Para incorporar o pellet de célula, coloque as processadas na área de retenção do centro de incorporação. Abra a tampa do de tecido e desdobre cuidadosamente o papel da biópsia. Coloque o pellet de célula em um pequeno molde de incorporação descartável de 15 por 15 milímetros em lado cortado para baixo.
Ao segurar suavemente a pastilha de célula no fundo do molde com pinça, adicione infiltração de tecido de 62 graus Celsius ou incorpore parafina no molde, cobrindo a pastilha de célula. Mova o molde para um bloco frio para solidificar a parafina. Ajuste o pellet de célula enquanto a parafina está se solidificando e fixe-o na posição apropriada na parte inferior do molde.
Retire a tampa do. Coloque a parte inferior do de lado para baixo em cima do molde de incorporação e adicione parafina derretida extra para cobrir o. Quando a parafina for preenchida sobre o de tecido, devolva o molde ao bloco frio para solidificação.

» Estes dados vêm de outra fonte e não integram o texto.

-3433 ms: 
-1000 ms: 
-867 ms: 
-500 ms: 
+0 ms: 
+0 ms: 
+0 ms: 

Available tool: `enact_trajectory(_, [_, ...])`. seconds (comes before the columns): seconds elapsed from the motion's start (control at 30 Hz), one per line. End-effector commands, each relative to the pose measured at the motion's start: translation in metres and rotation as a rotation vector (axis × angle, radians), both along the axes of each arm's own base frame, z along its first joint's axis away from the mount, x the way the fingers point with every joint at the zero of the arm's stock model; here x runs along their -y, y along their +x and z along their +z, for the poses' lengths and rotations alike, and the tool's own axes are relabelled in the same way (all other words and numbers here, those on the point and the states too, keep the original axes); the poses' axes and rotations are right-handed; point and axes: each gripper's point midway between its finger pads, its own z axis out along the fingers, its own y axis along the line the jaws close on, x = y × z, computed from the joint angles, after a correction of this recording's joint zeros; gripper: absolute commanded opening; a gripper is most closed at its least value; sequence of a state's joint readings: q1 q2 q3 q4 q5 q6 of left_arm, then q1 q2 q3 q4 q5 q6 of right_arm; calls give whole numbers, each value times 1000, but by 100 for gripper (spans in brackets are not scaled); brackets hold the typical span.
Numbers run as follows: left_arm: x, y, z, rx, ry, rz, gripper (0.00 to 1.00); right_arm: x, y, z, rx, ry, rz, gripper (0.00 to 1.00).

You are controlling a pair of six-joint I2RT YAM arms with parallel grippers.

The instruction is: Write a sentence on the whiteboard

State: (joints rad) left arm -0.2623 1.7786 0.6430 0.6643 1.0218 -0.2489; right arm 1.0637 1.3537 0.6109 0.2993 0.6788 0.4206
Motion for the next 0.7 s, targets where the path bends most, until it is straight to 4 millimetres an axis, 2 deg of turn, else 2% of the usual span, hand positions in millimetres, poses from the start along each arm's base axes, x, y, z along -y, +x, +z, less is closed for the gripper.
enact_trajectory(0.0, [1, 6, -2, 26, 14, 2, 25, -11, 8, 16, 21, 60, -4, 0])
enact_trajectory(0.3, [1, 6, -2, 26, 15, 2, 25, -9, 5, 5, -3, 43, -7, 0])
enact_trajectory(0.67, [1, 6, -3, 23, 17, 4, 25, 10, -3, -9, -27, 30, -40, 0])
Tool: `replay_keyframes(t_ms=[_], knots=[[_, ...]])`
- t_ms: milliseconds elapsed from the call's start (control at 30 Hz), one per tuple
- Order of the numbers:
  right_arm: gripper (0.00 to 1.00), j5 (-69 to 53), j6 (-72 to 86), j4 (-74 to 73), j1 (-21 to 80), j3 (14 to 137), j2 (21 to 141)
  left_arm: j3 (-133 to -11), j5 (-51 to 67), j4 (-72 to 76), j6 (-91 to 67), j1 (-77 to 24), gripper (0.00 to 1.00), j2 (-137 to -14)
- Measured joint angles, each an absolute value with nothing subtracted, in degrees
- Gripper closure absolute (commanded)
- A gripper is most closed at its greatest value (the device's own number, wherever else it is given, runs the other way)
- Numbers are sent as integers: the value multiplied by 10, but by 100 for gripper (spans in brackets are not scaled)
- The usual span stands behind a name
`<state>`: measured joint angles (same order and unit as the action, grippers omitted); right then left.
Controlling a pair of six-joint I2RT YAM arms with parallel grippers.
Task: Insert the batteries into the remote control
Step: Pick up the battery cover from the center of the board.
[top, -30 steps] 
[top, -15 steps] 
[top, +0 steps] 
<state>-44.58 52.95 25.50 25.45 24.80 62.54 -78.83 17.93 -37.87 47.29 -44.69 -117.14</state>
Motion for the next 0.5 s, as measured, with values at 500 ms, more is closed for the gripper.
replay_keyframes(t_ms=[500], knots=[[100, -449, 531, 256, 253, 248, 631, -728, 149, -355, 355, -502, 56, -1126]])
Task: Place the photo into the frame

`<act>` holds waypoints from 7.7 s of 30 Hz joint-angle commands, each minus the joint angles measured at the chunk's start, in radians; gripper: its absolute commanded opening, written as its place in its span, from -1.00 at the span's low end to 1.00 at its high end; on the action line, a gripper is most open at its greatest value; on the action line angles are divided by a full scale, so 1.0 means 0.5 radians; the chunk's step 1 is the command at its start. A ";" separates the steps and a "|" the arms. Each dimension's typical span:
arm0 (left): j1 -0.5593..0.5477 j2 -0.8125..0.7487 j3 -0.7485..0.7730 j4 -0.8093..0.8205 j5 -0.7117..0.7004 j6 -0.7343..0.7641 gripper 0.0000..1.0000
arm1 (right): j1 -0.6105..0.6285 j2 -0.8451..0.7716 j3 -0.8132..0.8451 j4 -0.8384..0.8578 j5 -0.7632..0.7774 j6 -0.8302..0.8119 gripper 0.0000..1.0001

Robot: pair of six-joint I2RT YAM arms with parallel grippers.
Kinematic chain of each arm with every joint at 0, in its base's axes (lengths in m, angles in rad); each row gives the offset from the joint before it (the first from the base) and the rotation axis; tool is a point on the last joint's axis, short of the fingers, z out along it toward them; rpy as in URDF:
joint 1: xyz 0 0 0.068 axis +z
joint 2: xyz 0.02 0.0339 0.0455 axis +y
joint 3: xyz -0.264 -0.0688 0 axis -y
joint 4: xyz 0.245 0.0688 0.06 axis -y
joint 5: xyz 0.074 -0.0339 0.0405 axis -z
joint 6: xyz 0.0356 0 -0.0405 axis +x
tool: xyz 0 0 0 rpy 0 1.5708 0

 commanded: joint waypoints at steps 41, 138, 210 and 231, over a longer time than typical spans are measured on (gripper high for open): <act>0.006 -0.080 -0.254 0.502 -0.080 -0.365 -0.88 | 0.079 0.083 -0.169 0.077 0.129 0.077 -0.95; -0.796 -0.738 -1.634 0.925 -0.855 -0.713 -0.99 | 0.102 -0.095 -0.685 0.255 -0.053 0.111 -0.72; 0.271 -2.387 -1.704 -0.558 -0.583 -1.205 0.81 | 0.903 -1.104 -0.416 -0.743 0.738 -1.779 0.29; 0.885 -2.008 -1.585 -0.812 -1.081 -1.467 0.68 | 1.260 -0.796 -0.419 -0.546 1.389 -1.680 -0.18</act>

Pegue as seções de parafina preparadas usando o micrótomo rotativo do banho de flutuação em lâminas carregadas positivamente. Coloque a primeira seção na parte superior do slide dentro do limite de deslizamento e coloração da tampa e, em seguida, coloque as próximas seções em série como uma abaixo da outra. Uma vez feito, seque as lâminas inicialmente a 23 graus Celsius por 24 horas, depois a 60 graus Celsius por 30 minutos.
O pellet de célula incorporado preparado usando este método mostrou uma distribuição celular uniforme ao longo da seção, com aglomeração celular mínima e interações no pellet. Quando a imunomarcação foi visualizada com o diaminobenzeno marrom, cromogênio e três linhagens celulares foram observados níveis variados de expressão do fator de transcrição TEAD no núcleo, variando de não, a fraco, à expressão forte. A incorporação dos pellets celulares em um microarray permitiu a avaliação de controles com diferentes níveis de expressão em uma mesma lâmina sem variação nos procedimentos.
Como mostrado neste exemplo, o controle negativo de células-tronco embrionárias de camundongos deficientes em PEG 10 e o controle positivo de células-T 293T superexpressando PEG 10 podem ser vistos. Garantir que as células sejam fixadas adequadamente e distribuídas homogeneamente em todo o pellet de gel cria um controle de ensaio padronizado uniforme. Os pellets celulares podem ser usados como controles em ensaios de imuno-histoquímica a jusante e hibridização NC2 com métodos padrão de recuperação e marcação de antígenos.
Os controles de pellets celulares permitiram o desenvolvimento de muitos ensaios imuno-histoquímicos, particularmente para proteínas novas ou minimamente caracterizadas. Eles servem como controles bem definidos que podem ajudar a caracterizar a especificidade dos anticorpos.